TASK DESCRIPTION:
Report each line of the records where "robot" occurs.

--*--

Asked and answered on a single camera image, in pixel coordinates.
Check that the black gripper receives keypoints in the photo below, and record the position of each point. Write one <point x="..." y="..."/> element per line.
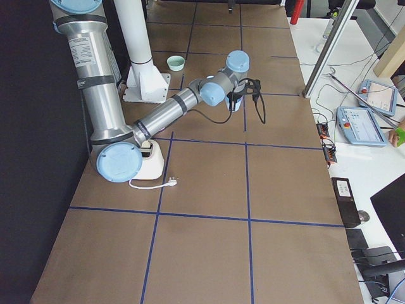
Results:
<point x="230" y="5"/>
<point x="234" y="97"/>

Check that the blue cup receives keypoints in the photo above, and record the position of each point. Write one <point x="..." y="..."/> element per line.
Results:
<point x="234" y="105"/>

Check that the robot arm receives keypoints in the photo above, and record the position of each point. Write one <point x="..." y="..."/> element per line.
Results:
<point x="125" y="153"/>

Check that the person hand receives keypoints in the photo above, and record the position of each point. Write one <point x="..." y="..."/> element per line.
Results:
<point x="394" y="137"/>

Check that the red cylinder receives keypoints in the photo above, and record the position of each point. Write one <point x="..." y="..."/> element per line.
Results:
<point x="298" y="6"/>

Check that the green bowl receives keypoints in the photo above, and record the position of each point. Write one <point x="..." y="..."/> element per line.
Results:
<point x="175" y="63"/>

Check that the orange black connector block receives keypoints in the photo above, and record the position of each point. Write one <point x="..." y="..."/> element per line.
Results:
<point x="328" y="146"/>

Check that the teach pendant near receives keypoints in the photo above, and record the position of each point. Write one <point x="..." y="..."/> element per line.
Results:
<point x="360" y="127"/>

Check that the teach pendant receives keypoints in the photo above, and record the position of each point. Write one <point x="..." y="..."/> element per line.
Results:
<point x="381" y="96"/>
<point x="360" y="127"/>

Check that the cream toaster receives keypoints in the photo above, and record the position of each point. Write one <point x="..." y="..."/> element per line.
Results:
<point x="152" y="161"/>

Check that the teach pendant far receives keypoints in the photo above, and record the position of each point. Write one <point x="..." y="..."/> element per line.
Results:
<point x="381" y="96"/>

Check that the black box on desk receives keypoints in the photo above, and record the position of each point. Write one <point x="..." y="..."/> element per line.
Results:
<point x="345" y="200"/>

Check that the black monitor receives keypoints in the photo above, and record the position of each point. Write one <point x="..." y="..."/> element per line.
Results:
<point x="389" y="206"/>

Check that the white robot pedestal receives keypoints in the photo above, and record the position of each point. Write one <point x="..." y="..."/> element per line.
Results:
<point x="145" y="83"/>

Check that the aluminium frame post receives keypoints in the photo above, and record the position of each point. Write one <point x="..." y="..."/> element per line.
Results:
<point x="338" y="27"/>

--*--

WRITTEN RESPONSE:
Check that the robot arm receives keypoints in the photo above, and record the position of each point. Write one <point x="..." y="..."/> element per line.
Check that the white robot pedestal receives keypoints in the photo above, and record the position of each point. Write one <point x="..." y="..."/> element per line.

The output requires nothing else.